We learnt much about David Hookes the person from the brief eulogies, gems all: Rev. Ogden followed by Terry Cranage (Hookes’ elder half-brother), Caprice and Kristofer Gellman (Hookes’ step-children), Robert Zadow, Ian Chappell, Wayne Phillips and Leonie Zadow. Bob Zadow told us that Hookes was ‘an intense person’, a passionate man who showed ‘powerful loyalties’, a characteristic that surely meshed with the fact that he was so energetic in all his endeavours, ‘totally non-stop’ as Caprice observed.

His was a ‘life of love and achievement’ (Cranage). He adhered to his own advice to people to ‘get on with it’ (Caprice) − that is, not to sulk and to face one’s shortcomings and misfortunes foursquare. Surely, then, Hookes was the quintessential Australian in his stress on self-reliance and autonomous egalitarianism: for he insisted that ‘everyone stood on his (her) own playing field’ (Kristofer). And as we stood on the western side of the playing field of Adelaide Oval, Ian Chappell reminded us that the picket fences on that side from backward point to extra cover would have borne the scars of Hookes’ blistering strokes.

His larrikinism, of course, meant elements of ‘quirkiness’ (Caprice). How many parents would teach their children about the labours of childbirth by placing a teddy bear inside his jumper [at appropriate spot], lying on the floor and moaning and groaning – all the while with a beer clutched in one hand (Caprice)? Indeed, he was so zany that he was affectionately nicknamed ‘Forrest’ within family circles – after the movie character Forrest Gump.

His homeliness was also displayed in his love of dogs. On his travels he heard the sad news about the death of the old family dog Jessie back in Adelaide where she was residing with one of the families grandparents. And he took the time to write a short note of commiseration to his son that ended so tellingly: ‘You never know what may happen’ (Kristofer).

The sudden happened.

In marking the moment and grieving the loss, those who choreographed the memorial, let me assure Robyn Hookes, got it right. The ceremony, this ritual of passage, was not over the top. It was a balanced composition, merging sadness with relieving witticisms and celebratory statements. In sum and in part, the rite des passage was a beautiful composition.
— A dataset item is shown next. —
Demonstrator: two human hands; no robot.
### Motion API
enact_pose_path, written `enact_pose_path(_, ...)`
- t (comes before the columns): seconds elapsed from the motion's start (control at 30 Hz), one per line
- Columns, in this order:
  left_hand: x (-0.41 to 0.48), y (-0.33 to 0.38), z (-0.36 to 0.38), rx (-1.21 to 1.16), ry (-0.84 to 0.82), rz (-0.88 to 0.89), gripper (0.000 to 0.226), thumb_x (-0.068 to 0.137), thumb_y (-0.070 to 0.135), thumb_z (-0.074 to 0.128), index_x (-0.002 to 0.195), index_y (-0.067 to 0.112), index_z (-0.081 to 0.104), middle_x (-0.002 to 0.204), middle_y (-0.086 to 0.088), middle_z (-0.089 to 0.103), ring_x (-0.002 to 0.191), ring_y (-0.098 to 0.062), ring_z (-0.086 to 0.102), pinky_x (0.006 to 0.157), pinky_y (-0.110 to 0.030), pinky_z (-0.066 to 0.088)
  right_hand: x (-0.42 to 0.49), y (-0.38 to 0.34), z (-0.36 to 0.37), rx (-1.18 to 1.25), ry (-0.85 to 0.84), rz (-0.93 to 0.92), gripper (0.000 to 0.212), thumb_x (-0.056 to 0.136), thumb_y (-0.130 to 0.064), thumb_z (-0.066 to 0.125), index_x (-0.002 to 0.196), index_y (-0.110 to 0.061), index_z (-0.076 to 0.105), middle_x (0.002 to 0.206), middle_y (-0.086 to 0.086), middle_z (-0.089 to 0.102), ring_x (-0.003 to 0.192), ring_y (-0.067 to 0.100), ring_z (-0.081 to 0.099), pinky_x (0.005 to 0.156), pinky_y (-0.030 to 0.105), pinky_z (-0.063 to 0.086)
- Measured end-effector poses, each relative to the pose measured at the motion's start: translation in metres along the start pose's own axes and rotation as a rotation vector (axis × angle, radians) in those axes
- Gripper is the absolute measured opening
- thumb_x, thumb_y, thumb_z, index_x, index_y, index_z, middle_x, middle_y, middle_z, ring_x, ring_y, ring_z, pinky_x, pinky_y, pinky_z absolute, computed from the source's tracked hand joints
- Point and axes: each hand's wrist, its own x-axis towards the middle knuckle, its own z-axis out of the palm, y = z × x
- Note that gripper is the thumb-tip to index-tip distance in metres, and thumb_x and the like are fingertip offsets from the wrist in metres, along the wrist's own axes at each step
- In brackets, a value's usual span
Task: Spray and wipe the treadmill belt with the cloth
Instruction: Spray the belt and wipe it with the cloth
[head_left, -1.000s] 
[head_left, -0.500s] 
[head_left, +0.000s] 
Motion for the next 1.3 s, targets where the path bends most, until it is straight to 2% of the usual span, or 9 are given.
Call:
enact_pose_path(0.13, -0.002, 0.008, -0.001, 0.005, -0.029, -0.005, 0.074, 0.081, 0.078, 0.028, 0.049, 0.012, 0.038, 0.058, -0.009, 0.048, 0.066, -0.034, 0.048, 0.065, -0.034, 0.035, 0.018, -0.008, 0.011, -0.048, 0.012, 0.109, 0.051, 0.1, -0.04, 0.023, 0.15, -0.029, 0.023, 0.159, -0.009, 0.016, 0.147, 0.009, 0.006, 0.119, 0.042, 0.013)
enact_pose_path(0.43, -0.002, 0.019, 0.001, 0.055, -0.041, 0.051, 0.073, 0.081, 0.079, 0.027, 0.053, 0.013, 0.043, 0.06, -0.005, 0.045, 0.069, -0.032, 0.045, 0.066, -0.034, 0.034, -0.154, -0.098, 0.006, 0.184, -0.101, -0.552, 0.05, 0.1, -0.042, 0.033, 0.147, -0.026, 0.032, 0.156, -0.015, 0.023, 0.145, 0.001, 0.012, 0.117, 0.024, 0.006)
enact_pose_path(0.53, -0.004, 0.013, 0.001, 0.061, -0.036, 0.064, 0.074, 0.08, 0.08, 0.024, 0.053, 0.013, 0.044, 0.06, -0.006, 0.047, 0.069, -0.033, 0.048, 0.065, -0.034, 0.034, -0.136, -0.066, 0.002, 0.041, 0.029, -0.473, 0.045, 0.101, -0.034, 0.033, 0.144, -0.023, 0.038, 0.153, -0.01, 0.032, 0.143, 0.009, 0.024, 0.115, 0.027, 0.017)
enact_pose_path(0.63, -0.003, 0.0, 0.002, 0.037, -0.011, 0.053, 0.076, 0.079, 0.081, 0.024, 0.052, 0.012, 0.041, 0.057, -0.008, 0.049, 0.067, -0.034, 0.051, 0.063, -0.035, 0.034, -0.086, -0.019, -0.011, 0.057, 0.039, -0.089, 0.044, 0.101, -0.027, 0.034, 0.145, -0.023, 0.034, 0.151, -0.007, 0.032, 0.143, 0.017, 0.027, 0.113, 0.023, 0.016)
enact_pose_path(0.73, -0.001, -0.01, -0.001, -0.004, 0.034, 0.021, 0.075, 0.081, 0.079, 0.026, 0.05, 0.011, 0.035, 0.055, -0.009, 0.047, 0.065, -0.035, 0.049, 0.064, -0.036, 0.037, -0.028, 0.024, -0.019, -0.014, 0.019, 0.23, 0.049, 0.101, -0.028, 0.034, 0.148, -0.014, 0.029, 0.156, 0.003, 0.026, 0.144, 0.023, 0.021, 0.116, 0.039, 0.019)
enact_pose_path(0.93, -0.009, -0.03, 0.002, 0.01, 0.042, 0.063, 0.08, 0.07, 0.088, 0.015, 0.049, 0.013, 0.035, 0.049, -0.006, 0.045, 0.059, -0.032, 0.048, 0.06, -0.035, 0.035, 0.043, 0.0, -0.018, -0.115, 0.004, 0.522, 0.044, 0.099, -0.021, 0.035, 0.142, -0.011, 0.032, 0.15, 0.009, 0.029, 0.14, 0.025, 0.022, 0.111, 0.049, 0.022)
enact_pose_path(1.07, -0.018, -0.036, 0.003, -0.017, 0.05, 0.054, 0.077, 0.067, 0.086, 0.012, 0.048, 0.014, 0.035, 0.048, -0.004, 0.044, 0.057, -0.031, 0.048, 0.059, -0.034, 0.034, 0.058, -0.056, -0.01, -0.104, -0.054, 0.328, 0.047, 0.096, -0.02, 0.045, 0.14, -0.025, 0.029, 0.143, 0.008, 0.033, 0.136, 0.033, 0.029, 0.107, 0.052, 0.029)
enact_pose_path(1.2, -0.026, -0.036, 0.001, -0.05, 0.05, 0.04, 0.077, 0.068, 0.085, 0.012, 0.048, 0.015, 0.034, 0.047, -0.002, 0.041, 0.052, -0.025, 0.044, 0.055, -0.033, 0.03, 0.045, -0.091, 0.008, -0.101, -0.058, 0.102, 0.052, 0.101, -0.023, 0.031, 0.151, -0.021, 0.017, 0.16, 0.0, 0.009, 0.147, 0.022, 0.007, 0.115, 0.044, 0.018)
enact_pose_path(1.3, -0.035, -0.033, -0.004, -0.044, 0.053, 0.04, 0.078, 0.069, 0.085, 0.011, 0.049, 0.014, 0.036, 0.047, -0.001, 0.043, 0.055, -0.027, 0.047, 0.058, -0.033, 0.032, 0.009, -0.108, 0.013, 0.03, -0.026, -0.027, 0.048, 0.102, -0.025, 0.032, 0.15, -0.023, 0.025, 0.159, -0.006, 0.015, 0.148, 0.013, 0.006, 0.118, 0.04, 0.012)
A Subjective ‘Intermission: As a Sri Lankan I’m familiar with funerals and their expressive patterns. But I also dislike funerals intensely. They are gut-wrenching and draining. Unless one concerns a good friend, or is associated with my circle of acquaintances, I avoid them. This mood is the more likely when an event gathers unto itself public monumentalism of the sort that is likely to make a funeral into a tamasha.

One dimension of funerals, especially the Christianised ones, is the music. Such pieces as the Last PostOde die FreudeAmazing Grace and We Shall Overcome pack such emotional power. Even at mundane moments, in the familiar confines of my home, such strands of music can move me to tears.

For this reason and in a particular mood, I did not attend the memorial for Sir Donald Bradman at the Adelaide Oval, historic though it was. On this occasion, however, the anthropologist in me overcame my idiosyncratic reservations and I joined the throng at the memorial for Hookes. I am glad I did.

Reflections Subjective: For one, the first hymn guided by a haunting bagpipe was Amazing Grace and so tears moved. For another, poignancy of moment and music also encouraged reflections. It showed me that there were many sides to David Hookes the person and confirmed that old adage: there are many sides to most tragedies. And yet again, a little detail in the scenario before me captured my attention. As we sang Amazing Grace an Auslan interpreter signed the words to a deaf lady who was part of the circle dear to the Hookes family. This was especially poignant and gave a humane touch to a grieving occasion. It would hardly have occurred in Bradman’s heyday. In this meaningful detail, then, the memoriam to Hookes truly rang in the new millennium.

Requiscat: … and so, as the cortege bearing the mortal remains of David William Hookes moved slowly around the boundary ropes lined by his cricket colleagues and mates, we the people, all and sundry, stood and clapped him.